Nathaniel John Cartmell (January 13, 1883 – August 23, 1967), also known as Nat and Nate, was an American athlete who won medals at two editions of the Olympic Games. Importantly, Nate was on first racially integrated Men's Medley relay team that won Olympic gold medal at the 1908 London Olympics, which Nate helped form and featured Nate's fellow University of Pennsylvania alumnus and former teammate, Dr.  John Baxter Taylor Jr., the first black athlete in America to win a gold medal in the Olympics.  Nate is also known for being the first head coach of the North Carolina Tar Heels men's basketball team

Nickname
While the reason why Cartmell was nicknamed "Bloody Neck" is not entirely known, author Ken Rappoport speculates that it either comes from his use of the term Bloody due to the fact his family came from Cartmel, England, or from the fact that he had a childhood accident where he lost two and a half fingers from his right hand when an ax slipped while he was chopping wood.

1904 Summer Olympics

In the 1904 Summer Olympics in St.

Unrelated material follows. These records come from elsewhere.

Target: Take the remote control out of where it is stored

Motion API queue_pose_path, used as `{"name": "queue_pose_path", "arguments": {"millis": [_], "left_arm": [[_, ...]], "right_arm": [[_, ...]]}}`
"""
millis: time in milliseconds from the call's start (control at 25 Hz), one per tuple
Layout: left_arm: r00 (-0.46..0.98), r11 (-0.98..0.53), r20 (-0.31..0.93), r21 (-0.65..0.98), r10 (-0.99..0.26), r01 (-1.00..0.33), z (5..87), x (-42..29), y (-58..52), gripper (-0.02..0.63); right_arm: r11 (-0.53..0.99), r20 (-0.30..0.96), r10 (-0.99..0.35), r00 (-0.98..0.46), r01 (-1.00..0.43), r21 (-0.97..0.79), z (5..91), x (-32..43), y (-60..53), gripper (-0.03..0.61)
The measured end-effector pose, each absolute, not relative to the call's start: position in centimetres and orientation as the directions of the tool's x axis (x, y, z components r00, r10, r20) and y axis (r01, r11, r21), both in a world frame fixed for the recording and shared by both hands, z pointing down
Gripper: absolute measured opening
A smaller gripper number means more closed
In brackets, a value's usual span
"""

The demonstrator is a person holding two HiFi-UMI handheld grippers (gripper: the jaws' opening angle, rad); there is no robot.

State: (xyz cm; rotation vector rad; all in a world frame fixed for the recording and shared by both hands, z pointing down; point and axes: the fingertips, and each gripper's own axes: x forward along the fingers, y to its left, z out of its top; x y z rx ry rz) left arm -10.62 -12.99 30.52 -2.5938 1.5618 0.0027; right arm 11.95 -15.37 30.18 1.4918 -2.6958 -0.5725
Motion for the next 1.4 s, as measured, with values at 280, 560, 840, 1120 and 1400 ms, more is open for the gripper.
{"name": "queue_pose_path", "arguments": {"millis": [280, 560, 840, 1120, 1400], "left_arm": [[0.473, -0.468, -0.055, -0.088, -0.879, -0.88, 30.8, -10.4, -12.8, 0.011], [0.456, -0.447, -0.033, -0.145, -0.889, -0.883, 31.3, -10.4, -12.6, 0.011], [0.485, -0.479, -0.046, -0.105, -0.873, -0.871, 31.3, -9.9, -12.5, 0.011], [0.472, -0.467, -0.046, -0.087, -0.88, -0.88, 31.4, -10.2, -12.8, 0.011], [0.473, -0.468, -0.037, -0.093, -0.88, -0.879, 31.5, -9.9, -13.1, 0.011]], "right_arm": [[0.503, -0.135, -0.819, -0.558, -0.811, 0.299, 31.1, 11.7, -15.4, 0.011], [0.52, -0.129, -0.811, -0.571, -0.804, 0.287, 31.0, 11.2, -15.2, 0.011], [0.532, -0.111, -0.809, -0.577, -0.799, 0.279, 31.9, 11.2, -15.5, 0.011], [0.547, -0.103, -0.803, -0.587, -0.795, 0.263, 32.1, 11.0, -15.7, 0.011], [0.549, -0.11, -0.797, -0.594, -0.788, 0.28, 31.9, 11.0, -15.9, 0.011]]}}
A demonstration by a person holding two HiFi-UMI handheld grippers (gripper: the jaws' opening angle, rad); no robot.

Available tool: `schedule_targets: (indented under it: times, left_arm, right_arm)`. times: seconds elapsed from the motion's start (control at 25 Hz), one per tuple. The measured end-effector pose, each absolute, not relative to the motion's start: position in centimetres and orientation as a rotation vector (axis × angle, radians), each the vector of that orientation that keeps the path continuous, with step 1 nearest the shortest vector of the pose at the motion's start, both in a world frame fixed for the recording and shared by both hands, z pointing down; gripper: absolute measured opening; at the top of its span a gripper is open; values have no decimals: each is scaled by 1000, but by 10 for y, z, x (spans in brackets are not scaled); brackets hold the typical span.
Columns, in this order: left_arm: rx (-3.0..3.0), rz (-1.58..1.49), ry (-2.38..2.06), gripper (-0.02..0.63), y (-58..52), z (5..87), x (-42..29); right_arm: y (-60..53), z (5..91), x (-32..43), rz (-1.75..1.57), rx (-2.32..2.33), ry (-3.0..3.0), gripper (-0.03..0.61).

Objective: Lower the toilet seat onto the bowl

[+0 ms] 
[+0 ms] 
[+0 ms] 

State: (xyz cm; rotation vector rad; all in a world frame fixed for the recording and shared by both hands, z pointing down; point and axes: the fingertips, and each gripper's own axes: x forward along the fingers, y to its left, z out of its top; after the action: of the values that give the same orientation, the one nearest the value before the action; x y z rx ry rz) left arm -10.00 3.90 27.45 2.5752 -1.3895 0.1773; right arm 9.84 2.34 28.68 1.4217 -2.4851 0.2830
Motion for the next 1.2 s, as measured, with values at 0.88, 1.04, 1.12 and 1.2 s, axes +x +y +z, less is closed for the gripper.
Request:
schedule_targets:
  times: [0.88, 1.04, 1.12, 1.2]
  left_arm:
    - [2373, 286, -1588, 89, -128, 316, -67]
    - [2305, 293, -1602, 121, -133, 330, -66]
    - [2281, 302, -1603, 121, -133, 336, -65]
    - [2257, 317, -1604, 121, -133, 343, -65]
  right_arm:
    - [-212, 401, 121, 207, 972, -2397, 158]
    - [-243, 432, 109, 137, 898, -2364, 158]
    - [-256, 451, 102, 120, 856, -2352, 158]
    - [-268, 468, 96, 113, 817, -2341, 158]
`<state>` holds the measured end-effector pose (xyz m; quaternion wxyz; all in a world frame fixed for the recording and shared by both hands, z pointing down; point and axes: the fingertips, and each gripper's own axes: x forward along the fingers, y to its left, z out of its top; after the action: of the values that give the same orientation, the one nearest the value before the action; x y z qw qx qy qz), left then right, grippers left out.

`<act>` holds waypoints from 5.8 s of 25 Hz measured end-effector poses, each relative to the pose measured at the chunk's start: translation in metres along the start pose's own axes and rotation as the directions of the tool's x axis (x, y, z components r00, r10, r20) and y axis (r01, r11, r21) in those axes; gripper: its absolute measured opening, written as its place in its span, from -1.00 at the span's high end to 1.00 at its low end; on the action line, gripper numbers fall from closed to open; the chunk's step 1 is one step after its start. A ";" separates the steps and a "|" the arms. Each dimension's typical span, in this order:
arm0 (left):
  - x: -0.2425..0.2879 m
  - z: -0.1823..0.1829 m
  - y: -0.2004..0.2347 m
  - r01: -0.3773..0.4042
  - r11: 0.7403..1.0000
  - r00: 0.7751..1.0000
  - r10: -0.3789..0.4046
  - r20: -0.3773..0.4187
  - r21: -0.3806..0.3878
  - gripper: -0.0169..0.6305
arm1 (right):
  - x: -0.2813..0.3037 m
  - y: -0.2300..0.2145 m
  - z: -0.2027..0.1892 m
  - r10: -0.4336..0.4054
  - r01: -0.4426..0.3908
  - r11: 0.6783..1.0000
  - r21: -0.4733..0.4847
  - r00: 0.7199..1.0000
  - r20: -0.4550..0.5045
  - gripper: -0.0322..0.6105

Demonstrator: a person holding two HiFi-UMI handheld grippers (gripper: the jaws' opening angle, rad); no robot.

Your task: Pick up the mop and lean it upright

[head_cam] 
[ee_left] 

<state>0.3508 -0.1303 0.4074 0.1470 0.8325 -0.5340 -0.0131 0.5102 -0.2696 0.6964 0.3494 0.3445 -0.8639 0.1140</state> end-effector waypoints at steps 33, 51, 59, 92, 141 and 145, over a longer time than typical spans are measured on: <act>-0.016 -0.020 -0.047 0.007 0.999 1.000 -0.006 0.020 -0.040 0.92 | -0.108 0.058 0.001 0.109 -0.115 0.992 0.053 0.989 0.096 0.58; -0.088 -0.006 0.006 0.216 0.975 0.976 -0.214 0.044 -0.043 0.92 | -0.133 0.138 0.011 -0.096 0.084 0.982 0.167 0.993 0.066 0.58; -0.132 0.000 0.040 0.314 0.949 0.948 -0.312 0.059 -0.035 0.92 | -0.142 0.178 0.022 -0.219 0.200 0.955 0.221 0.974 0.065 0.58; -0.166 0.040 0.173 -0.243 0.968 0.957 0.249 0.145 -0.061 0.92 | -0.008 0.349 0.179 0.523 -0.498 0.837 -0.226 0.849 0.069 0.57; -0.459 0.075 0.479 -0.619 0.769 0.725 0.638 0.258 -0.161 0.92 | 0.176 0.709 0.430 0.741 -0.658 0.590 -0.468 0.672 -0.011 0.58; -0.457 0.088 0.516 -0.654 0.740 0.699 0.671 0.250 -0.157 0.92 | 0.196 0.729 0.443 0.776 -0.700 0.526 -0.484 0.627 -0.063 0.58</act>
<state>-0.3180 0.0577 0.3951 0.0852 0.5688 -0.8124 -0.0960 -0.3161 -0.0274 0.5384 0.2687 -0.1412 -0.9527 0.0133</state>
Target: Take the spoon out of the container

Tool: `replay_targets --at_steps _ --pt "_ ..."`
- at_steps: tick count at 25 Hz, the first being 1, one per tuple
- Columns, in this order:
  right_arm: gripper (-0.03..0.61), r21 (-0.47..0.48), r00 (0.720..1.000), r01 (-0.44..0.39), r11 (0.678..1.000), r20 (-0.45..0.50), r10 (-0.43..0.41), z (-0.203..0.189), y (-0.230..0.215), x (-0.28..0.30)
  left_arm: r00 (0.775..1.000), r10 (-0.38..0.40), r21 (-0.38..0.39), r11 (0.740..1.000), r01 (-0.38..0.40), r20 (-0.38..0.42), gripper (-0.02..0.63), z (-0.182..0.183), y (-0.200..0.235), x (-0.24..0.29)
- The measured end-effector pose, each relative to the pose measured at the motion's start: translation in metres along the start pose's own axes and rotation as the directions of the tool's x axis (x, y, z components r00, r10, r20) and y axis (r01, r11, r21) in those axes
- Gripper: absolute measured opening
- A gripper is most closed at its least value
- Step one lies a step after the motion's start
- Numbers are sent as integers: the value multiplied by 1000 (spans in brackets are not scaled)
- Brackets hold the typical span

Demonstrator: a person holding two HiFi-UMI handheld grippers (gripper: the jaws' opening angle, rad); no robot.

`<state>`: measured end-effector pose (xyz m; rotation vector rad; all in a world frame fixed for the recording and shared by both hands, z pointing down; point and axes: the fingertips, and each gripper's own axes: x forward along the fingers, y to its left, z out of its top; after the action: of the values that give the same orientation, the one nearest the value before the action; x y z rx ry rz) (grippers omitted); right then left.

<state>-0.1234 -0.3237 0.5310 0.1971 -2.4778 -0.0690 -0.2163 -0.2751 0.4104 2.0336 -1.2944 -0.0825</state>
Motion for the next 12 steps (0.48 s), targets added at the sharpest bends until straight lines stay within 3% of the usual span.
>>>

Louis, Missouri, Cartmell won silver medals in both the 100 meter dash and the 200 meter straightaway. He also participated in the 60 meters event but was eliminated in the repechage.

1908 Summer Olympics

Cartmell was a member of the gold medal American medley relay team at the 1908 Summer Olympics in London.  He was the second runner on the squad, running 200 meters.  He followed William Hamilton and was followed by John Taylor and Mel Sheppard.  In both the first round heat and the final Cartmell received a lead from Hamilton and built upon it before turning over the race to Taylor.  The team won both races, running the 1,600 meters in 3:27.2 in the first round and 3:29.4 in the final.  Cartmell's split for the final was 22.2 seconds.
 
He won the bronze medal in the 200 meter race at the same Games, taking his second medal in the event.  In the first round, Cartmell won with a time of 23.0 seconds.  The second round resulted in a 22.6-second time and another win.  Cartmell placed third in the final with a time of 22.7 seconds.

In the 100 meters, Cartmell placed fourth.  He won his first round heat and semifinal with times of 11.0 and 11.2 seconds, respectively.  He ran the final in 11.0 seconds.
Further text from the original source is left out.